La Cassazione ha infatti più volte affermato che un terreno acquisisce la natura di area edificabile con l’adozione del piano regolatore generale, con l’inserimento in un comparto edificatorio di nuova istituzione, a prescindere dalla sua concreta edificabilità (tra le più recenti, si veda la sentenza 8159 del 14 marzo 2022). Inoltre, la natura di area edificabile si configura per il solo fatto di rientrare nel primo livello di pianificazione urbanistica regionale (Cassazione 2109/2017 e 22477/2022), per cui se è presente una pianificazione a tre livelli va considerato lo strumento urbanistico di primo livello (cioè quello base).

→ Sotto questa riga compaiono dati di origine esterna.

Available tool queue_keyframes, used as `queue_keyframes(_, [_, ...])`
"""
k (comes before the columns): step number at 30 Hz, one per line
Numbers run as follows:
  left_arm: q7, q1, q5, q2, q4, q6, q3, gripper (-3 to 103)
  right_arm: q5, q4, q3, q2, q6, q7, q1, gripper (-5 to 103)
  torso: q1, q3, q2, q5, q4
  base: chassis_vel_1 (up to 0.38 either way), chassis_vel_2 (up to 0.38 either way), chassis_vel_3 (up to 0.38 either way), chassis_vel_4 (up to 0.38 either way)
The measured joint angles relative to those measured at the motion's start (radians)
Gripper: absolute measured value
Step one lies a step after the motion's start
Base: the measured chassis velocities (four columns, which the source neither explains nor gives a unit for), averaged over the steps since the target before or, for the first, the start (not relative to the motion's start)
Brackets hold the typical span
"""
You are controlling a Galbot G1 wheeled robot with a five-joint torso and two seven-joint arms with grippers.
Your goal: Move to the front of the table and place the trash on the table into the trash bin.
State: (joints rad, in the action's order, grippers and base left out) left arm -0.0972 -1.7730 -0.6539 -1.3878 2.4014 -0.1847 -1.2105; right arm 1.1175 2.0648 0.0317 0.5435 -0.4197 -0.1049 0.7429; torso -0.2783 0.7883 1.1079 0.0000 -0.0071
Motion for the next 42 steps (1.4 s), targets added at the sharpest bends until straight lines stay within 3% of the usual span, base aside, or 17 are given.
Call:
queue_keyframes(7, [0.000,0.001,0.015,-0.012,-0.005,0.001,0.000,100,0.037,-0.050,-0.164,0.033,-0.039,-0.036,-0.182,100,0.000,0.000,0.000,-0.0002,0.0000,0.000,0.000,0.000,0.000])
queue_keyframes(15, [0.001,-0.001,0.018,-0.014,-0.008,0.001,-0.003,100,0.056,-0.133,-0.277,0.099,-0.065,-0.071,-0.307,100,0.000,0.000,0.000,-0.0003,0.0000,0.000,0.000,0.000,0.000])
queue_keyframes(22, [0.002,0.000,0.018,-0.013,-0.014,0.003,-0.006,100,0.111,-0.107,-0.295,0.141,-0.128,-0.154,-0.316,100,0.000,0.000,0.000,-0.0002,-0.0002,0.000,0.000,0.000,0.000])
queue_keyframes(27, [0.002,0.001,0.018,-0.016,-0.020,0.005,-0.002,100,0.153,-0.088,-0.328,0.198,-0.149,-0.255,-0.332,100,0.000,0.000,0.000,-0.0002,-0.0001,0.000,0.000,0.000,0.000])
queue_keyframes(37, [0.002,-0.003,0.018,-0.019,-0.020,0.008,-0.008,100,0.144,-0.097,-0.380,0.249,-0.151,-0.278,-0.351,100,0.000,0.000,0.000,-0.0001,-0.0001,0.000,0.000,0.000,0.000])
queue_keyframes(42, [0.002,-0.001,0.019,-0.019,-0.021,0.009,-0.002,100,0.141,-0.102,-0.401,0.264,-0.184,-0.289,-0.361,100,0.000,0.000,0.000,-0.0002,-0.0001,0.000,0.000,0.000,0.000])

Tra le novità normative introdotte dalla nuova Imu si segnala il riferimento alla data di adozione degli strumenti urbanistici (comma 746 legge 160/2019), precisazione che neutralizza l’orientamento di Cassazione secondo cui gli effetti dell’attribuzione della qualifica di edificabilità decorrono dal 1° gennaio dell’anno successivo a quello di adozione dello strumento urbanistico generale (Cassazione 2901/2017 e 8544/2019).
Un’altra novità di rilievo è quella secondo cui in presenza di più soggetti passivi di un unico immobile si tiene conto degli elementi riferiti ad ogni singola quota di possesso anche per l’applicazione delle agevolazioni (comma 743 legge 160/2019). Ne consegue che l’esenzione connessa alla conduzione dei terreni da parte di un comproprietario di un’area edificabile con la qualifica di coltivatore diretto non sarebbe suscettibile di estensione agli altri comproprietari sprovvisti di tale qualità.

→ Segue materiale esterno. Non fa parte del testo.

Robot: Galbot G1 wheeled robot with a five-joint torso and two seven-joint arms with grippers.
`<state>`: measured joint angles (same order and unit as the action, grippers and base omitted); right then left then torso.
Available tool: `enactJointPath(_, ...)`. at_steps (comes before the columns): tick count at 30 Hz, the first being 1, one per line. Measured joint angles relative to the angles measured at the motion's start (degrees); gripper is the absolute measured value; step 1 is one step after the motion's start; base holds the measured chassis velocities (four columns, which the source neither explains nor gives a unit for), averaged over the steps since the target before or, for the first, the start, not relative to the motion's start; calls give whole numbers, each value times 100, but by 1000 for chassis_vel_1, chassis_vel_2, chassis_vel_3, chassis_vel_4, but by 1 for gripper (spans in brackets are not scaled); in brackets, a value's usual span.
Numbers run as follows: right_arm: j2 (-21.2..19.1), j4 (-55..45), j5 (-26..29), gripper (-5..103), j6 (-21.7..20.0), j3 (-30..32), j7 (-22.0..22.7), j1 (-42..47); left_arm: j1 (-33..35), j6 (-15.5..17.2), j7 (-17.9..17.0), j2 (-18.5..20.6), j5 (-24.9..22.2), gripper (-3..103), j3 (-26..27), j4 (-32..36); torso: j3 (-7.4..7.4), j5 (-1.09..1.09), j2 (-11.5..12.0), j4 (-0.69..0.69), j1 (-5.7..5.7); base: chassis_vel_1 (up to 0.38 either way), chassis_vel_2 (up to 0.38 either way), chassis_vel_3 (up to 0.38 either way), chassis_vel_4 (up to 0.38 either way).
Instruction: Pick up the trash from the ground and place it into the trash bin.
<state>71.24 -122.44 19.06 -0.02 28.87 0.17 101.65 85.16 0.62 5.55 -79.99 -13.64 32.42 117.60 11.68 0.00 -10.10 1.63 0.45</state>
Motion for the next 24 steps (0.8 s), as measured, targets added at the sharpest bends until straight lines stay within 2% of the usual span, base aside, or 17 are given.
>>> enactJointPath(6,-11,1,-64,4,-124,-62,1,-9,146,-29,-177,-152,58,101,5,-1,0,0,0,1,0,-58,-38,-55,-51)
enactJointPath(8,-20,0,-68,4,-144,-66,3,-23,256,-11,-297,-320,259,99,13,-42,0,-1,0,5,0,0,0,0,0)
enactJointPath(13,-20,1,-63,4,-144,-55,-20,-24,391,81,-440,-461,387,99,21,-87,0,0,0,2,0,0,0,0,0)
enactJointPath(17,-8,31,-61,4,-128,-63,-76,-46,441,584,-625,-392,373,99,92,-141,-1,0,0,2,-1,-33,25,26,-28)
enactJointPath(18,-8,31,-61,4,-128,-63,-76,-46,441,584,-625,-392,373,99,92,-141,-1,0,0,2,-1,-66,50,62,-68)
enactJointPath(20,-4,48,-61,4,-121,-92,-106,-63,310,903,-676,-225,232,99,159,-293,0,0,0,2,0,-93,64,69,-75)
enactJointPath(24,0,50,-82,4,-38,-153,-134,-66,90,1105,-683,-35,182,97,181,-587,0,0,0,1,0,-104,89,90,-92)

In ordine poi agli obblighi tributari in capo al contribuente, occorre fare riferimento alla delibera comunale di determinazione periodica del valore venale delle aree edificabili. Ebbene, in caso di versamento dell’imposta sulla base di un valore pari o superiore a quello indicato in delibera, il Comune non può effettuare alcun accertamento nei confronti del contribuente (autolimitazione). Peraltro se il contribuente si è adeguato al valore dell’area predeterminato dal Comune, viene meno l’obbligo di presentare la dichiarazione, come precisato dalle istruzioni approvate con Dm 30 ottobre 2012 e confermate dal Dm 29 luglio 2022 (nuova Imu).
Al riguardo si segnala la recente decisione n. 11443 del 2 maggio 2023 con la quale la Cassazione ha affermato che il contribuente non ha alcun obbligo di comunicare la variazione del valore di mercato dell’area edificabile di sua proprietà già oggetto di dichiarazione. Il Comune ha pertanto cinque anni di tempo per accertare il parziale versamento e non può applicare la sanzione per omessa dichiarazione ma quella per omesso/parziale versamento.